Enforce Canadian law, not FATCA
The Canadian government is bending over backwards, and bending our laws, to allow the U.S. to enforce its new tax compliance act.
Canadian visitors to Washington sometimes wonder why their embassy stands at the foot of Capitol Hill.
The answer? To be close to where Canada’s laws are made.
Case in point: on Feb. 5 Jim Flaherty’s Finance Ministry announced a so-called “intergovernmental agreement” to enforce FATCA, the U.S. Foreign Account Tax Compliance Act, in Canada.
Supposedly aimed at American tax cheats, FATCA was enacted in 2010 and is set to go into effect on July 1, 2014. But instead of singling out suspected tax evaders, FATCA creates an NSA-style information dragnet requiring every non-U.S. financial institution in the world (including banks, credit unions, and insurance companies) to report data on all specified U.S. accounts to the Internal Revenue Service (IRS).
How can foreign (including Canadian) institutions outside U.S. jurisdiction be forced to comply? Simple: economic sanctions. A Canadian bank deemed “recalcitrant” would be subjected to 30-per-cent “withholding” from all U.S.-sourced payments. Given America’s weight in global finance, the risk of such extrajudicial reprisal has terrified banks and governments worldwide.
Still, even FATCA’s advocates concede that direct enforcement is “wholly unachievable” due to privacy protection laws in many countries that don’t allow personal data to be sent to unauthorized recipients. Thus, the Feb. 5 agreement not only permits Canadian institutions to comply with FATCA despite privacy laws, but will require them to collect the information demanded and report it to the Canada Revenue Agency for transfer to the IRS.

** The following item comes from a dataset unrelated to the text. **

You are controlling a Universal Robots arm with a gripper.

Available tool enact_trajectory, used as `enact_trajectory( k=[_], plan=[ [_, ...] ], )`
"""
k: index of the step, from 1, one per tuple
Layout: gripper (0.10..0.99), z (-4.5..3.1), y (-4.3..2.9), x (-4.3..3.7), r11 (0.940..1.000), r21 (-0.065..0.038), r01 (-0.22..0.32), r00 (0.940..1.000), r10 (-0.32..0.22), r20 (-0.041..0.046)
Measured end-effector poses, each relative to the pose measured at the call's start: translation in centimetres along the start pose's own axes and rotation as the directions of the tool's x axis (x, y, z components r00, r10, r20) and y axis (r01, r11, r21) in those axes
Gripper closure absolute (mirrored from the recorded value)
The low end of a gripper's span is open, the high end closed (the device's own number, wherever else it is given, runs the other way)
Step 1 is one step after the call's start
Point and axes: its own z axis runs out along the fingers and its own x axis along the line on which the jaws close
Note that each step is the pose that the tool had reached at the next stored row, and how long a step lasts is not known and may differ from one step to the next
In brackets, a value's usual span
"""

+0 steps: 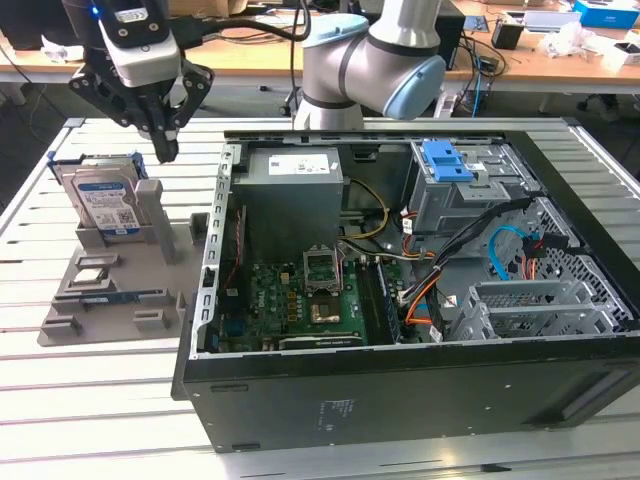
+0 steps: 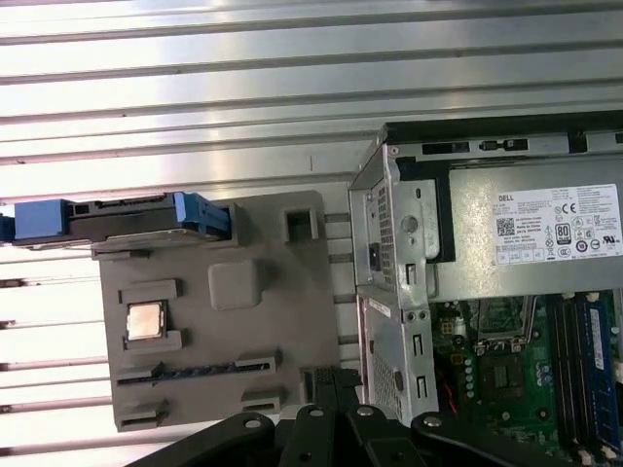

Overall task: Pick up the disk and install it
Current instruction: 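Reach for the disk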

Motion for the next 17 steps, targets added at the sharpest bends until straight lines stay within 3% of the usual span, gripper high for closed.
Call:
enact_trajectory(
  k=[17],
  plan=[
    [0.980,-0.10,-0.29,3.86,1.0000,0.000,0.000,1.0000,0.000,0.0000]
  ],
)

The Harper government’s defence of turning the CRA and Canadian banks into agents of the U.S. government runs as follows:
The government and Canadian banks tried lobbying the Americans against FATCA, but that didn’t work. Threatened with 30-per-cent withholding sanctions, we negotiated the best deal obtainable to protect personal privacy, minimize costs and receive reciprocal reporting from the U.S.
The problem is, no part of this excuse is true:
- Lobbying: By their own admission, the government’s and the Canadian Bankers Association’s “lobbying” consisted of a few meetings with U.S. officials and submitting a couple of commentaries to American newspapers, which rejected them. Nothing was undertaken remotely comparable to Ottawa’s saturation “GoWithCanada.ca” campaign touting the importance of Canadian energy.
- Negotiating the best deal: The Canadian agreement replicates a uniform template finalized in all essentials in July 2012. Ottawa “negotiated” nothing but some minor exemptions that can be revoked by the U.S. at will. Even small concessions were vetoed, such as Canadian credit unions’ request to exempt institutions with assets under $1 billion, not the $175-million cut-off the U.S. Treasury Department deigns to allow for other countries.
- Privacy: The primary purpose of the agreement is to nullify protections under the Bank Act, the Personal Information Protection and Electronics Documents Act (PIPEDA), the Canadian Human Rights Code, and especially the Charter of Rights and Freedoms. The people affected are not just resident Americans but at least a million Canadian citizens. Claims that Canadians’ personal data would not be forwarded to the NSA and other intelligence agencies are laughable.
- Costs: “Experts” reportedly estimate that FATCA could cost Canada $200 million. But the Bank of Nova Scotia already has spent $100 million; the Big Five banks alone will spend at least $500 million. Canadian consumers will pour billions of dollars into the pockets of consulting, law, accounting and software firms.
- Reciprocity: Ottawa already receives information on Canadian residents’ interest from U.S. banks. Information equivalent to what Canada must report to the U.S. would require new legislation from Congress — which powerful members of the Republican-controlled House of Representatives already have ruled out.
Canada’s capitulation to this expensive, invasive and anti-sovereign demand is unnecessary. Canada has many tools to resist FATCA, from World Trade Organization and legal challenges to reciprocal, dollar-for-dollar withholding of payments to U.S. institutions. A “no” from Canada could itself doom FATCA in light of growing U.S. domestic opposition. A FATCA repeal bill has been introduced by Senator Rand Paul, a leading 2016 presidential prospect. The Republican Party, which recently approved a resolution advocating FATCA repeal, will continue to control the House and likely will capture the Senate this year.
To their credit, New Democrats Tom Mulcair and Murray Rankin, Liberals Ted Hsu and Scott Brison, and Green Party leader Elizabeth May have challenged the Harper government on FATCA. Conservatives have done all Canadians a disservice by finalizing the agreement in secret. The least they can do now is to give it a full airing in Parliament, followed by lifting party discipline to allow Conservative MPs to help vote it down.
James George Jatras is a former U.S. diplomat and U.S. Senate staffer. Now a Washington-based government and media relations specialist, he edits RepealFATCA.com.